◆ Records from a data source
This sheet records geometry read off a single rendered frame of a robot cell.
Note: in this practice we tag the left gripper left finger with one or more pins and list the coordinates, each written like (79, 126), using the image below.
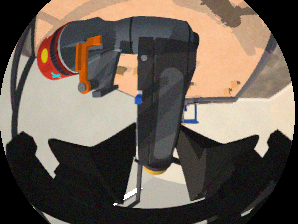
(110, 162)

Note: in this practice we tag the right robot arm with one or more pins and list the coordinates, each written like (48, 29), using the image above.
(174, 160)

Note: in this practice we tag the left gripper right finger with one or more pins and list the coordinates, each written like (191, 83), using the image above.
(203, 159)

◆ Task directions
Leaving out any images, restate every record word for word.

◆ The answer
This sheet records geometry read off a single rendered frame of a robot cell.
Note: in this practice we tag the left gripper left finger with one or more pins and list the coordinates, each written like (79, 126), using the image below.
(110, 162)

Note: in this practice we tag the right robot arm with one or more pins and list the coordinates, each written like (48, 29), using the image above.
(174, 160)

Note: in this practice we tag the left gripper right finger with one or more pins and list the coordinates, each written like (191, 83), using the image above.
(203, 159)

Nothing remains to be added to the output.